**AIM OF THE EXERCISE:** Say how many lines in the following entries include "return", and add nothing else.
RECORDS SHOWN section start
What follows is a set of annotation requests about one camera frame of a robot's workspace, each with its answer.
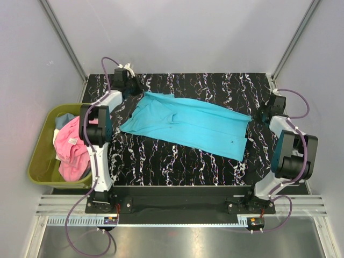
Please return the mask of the cyan t shirt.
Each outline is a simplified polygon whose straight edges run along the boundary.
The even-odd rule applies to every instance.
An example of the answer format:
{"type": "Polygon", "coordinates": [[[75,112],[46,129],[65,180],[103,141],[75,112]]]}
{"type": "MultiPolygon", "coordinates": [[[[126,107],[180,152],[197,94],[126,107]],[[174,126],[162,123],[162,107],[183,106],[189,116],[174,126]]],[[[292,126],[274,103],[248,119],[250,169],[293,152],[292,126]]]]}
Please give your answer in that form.
{"type": "Polygon", "coordinates": [[[250,121],[219,105],[146,92],[120,130],[242,161],[250,121]]]}

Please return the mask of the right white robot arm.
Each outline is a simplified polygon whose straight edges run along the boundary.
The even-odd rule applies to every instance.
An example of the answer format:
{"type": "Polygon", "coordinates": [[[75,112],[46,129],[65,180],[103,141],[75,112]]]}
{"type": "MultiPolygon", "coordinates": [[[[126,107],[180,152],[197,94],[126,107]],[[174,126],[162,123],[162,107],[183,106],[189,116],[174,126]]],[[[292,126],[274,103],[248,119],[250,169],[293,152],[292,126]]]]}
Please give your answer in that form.
{"type": "Polygon", "coordinates": [[[263,201],[273,201],[275,195],[287,186],[308,180],[314,170],[318,138],[304,133],[288,116],[272,116],[269,129],[278,137],[270,172],[255,183],[253,195],[244,199],[244,207],[256,213],[263,201]]]}

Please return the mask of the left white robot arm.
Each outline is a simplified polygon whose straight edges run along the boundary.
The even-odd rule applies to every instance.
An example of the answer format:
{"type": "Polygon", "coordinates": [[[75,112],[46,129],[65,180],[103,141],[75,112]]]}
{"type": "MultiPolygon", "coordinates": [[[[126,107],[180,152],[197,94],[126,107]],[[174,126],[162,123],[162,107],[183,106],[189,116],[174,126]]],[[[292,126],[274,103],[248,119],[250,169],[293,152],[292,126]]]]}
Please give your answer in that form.
{"type": "Polygon", "coordinates": [[[129,95],[141,94],[143,85],[136,76],[114,79],[114,88],[97,101],[80,108],[79,137],[87,147],[94,192],[109,192],[112,187],[108,166],[108,146],[112,139],[110,113],[129,95]]]}
RECORDS SHOWN section end
**TASK RESULT:** 3